Embora eu tenha um histórico como professor, as minhas aulas nunca foram muito convencionais. Como músico empírico, transformei a minha casa e a casa de muitos artistas da minha comunidade, uma das pobres do Rio de Janeiro, em poderosas oficinas de arte, cultura e esportes. Pessoas de todas as idade, que como nós viviam abaixo da linha de pobreza, tiveram a possibilidade de estudar cinema, música, teatro, artesanato, confecções de instrumentos, artes plásticas, capoeira e diversas outras modalidades artísticas e esportivas gratuitamente, a única exigência que fiz: "quem sabe mais, é obrigado a ensinar a quem sabe menos", e assim centenas de vidas foram totalmente transformadas por uma rede analógica de difusão de aprendizagem. Mas para chegar a esse ponto foram anos de uma batalha solitária, montado em uma bicicleta velha, pedalando pelos becos e vielas da comunidade de Senador Camará, o maior conjunto de favelas em extensão geográfica do Rio de Janeiro. Convencendo pessoas, batendo de porta em porta, clamando por socorro à minha gente pobre, corroída pelas mazelas oriundas da miséria e do descaso. Graças a Deus consegui! Transformei a minha favela numa enorme oficina de difusão de conhecimentos e transformação de vidas!

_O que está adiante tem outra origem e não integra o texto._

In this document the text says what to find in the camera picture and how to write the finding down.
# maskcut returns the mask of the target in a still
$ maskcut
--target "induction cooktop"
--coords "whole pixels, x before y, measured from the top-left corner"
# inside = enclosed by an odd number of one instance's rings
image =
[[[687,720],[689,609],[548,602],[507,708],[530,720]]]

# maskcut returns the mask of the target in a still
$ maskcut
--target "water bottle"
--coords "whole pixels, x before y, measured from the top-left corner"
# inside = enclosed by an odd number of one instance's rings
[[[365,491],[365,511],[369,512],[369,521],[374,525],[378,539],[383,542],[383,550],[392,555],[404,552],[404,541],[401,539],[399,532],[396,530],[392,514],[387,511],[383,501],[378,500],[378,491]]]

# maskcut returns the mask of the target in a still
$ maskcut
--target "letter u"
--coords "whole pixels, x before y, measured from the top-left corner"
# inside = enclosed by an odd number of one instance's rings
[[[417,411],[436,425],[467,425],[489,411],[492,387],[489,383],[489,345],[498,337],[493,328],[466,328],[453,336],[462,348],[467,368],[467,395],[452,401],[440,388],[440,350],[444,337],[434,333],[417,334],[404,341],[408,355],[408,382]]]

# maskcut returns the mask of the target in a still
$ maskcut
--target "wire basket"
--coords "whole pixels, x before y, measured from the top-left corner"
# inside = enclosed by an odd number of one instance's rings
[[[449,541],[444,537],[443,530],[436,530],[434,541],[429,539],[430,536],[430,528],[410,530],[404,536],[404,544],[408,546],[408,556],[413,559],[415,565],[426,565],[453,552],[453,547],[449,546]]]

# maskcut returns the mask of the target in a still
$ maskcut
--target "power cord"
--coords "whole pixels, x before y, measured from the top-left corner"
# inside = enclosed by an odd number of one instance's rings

EM UMA MANHÃ DOS ANOS 90, abri a porta da geladeira e só havia água quente, notei que até a luz havia sido cortada. O olhar de reprovação do "Porf", meu cachorro "poodle" a reclamar sua comida sempre em falta, me dizia claramente que era hora de mudar. Ajoelhei-me no chão da sala e entre lágrimas, lambidas de carinho e de fome do meu pequeno cão, gritei aos céus o meu pedido mais sincero e desesperador:

-"Deus eu preciso de uma ideia!"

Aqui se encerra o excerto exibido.